Each entry needs to be retyped exactly.

+++ Data to examine

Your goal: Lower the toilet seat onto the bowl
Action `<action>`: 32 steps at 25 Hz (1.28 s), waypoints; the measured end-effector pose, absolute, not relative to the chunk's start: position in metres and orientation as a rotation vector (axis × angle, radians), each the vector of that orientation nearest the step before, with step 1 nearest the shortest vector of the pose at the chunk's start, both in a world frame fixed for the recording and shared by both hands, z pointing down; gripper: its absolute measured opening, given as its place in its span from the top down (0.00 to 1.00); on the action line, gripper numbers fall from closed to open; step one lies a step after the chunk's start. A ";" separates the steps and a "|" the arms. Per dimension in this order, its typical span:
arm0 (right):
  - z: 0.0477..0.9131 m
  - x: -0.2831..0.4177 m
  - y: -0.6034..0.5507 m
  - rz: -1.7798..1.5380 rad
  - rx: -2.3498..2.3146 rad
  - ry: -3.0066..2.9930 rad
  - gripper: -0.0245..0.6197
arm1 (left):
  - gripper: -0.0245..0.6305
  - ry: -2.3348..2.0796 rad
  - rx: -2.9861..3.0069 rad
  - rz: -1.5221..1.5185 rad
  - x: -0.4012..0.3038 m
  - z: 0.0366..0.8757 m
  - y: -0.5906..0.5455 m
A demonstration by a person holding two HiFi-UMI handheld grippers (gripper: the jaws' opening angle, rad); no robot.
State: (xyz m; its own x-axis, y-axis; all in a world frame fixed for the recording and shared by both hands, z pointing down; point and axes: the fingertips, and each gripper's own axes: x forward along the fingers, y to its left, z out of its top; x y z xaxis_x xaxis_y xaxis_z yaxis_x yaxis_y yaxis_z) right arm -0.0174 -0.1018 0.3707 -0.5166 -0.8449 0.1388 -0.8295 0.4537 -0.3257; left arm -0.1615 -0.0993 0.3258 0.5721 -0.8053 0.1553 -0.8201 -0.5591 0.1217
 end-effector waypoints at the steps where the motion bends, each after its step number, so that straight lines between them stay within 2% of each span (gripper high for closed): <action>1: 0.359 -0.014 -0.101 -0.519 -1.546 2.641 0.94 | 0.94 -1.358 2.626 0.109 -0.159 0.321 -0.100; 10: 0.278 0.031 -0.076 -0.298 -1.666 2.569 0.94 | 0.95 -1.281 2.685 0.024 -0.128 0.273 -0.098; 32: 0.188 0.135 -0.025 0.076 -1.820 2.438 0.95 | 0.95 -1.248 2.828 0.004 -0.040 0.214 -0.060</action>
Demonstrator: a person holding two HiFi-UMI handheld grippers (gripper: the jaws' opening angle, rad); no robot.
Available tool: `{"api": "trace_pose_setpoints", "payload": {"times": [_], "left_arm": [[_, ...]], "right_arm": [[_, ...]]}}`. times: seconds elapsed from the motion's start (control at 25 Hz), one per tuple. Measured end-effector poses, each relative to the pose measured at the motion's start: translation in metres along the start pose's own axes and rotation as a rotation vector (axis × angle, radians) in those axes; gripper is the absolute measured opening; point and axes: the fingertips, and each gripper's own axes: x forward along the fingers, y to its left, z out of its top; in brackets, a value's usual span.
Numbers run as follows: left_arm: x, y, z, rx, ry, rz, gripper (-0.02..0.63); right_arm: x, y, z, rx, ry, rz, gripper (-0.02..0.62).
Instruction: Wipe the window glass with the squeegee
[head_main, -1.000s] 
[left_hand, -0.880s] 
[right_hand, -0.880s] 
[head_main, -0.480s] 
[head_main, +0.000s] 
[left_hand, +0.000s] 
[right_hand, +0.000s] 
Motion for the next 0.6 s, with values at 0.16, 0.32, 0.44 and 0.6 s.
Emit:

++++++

## Output below
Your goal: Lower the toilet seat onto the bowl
Action `<action>`: 32 steps at 25 Hz (1.28 s), waypoints; the measured end-effector pose, absolute, not relative to the chunk's start: position in metres and orientation as a rotation vector (axis × angle, radians), each the vector of that orientation nearest the step before, with step 1 nearest the shortest vector of the pose at the chunk's start, both in a world frame fixed for the recording and shared by both hands, z pointing down; gripper: its absolute measured opening, given as its place in its span from the top down (0.00 to 1.00); on the action line, gripper numbers fall from closed to open; step one lies a step after the chunk's start. A ";" separates the steps and a "|" the arms. Per dimension in this order, its typical span:
arm0 (right):
  - z: 0.0477..0.9131 m
  - x: -0.2831..0.4177 m
  - y: -0.6034..0.5507 m
  - rz: -1.7798..1.5380 rad
  - rx: -2.3498..2.3146 rad
  - ry: -3.0066..2.9930 rad
  - gripper: -0.0245..0.6197
arm1 (left):
  - gripper: -0.0245..0.6305
  - ry: -2.3348..2.0796 rad
  - rx: -2.9861..3.0069 rad
  - rz: -1.5221..1.5185 rad
  - x: -0.4012..0.3038 m
  - z: 0.0366..0.8757 m
  - y: -0.5906..0.5455 m
A demonstration by a person holding two HiFi-UMI handheld grippers (gripper: the jaws' opening angle, rad); no robot.
State: (xyz m; its own x-axis, y-axis; all in a world frame fixed for the recording and shared by both hands, z pointing down; point and axes: the fingertips, and each gripper's own axes: x forward along the fingers, y to its left, z out of its top; x y z xaxis_x xaxis_y xaxis_z yaxis_x yaxis_y yaxis_z) right arm -0.0174 -0.1018 0.3707 -0.5166 -0.8449 0.1388 -0.8295 0.4537 -0.3257; left arm -0.1615 -0.0993 0.3258 0.5721 -0.8053 0.1553 -0.8201 -0.5591 0.1217
 end-effector waypoints at the steps where the motion bends, each after its step number, so that straight lines between them stay within 2% of each span (gripper high for closed): <action>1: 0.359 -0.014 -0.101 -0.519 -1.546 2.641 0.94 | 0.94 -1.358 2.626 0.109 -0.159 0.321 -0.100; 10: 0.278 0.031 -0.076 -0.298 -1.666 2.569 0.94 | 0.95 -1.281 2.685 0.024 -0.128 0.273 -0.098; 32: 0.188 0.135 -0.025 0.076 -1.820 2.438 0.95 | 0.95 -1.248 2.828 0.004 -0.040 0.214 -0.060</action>
Demonstrator: a person holding two HiFi-UMI handheld grippers (gripper: the jaws' opening angle, rad); no robot.
Available tool: `{"api": "trace_pose_setpoints", "payload": {"times": [_], "left_arm": [[_, ...]], "right_arm": [[_, ...]]}}`. times: seconds elapsed from the motion's start (control at 25 Hz), one per tuple. Measured end-effector poses, each relative to the pose measured at the motion's start: translation in metres along the start pose's own axes and rotation as a rotation vector (axis × angle, radians) in those axes; gripper is the absolute measured opening; point and axes: the fingertips, and each gripper's own axes: x forward along the fingers, y to its left, z out of its top; in brackets, a value's usual span.
Numbers run as follows: left_arm: x, y, z, rx, ry, rz, gripper (-0.02..0.63); right_arm: x, y, z, rx, ry, rz, gripper (-0.02..0.62).
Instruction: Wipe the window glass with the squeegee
[head_main, -1.000s] 
[left_hand, -0.880s] 
[right_hand, -0.880s] 
[head_main, -0.480s] 
[head_main, +0.000s] 
[left_hand, +0.000s] 
[right_hand, +0.000s] 
Motion for the next 0.6 s, with values at 0.16, 0.32, 0.44 and 0.6 s.
Emit:

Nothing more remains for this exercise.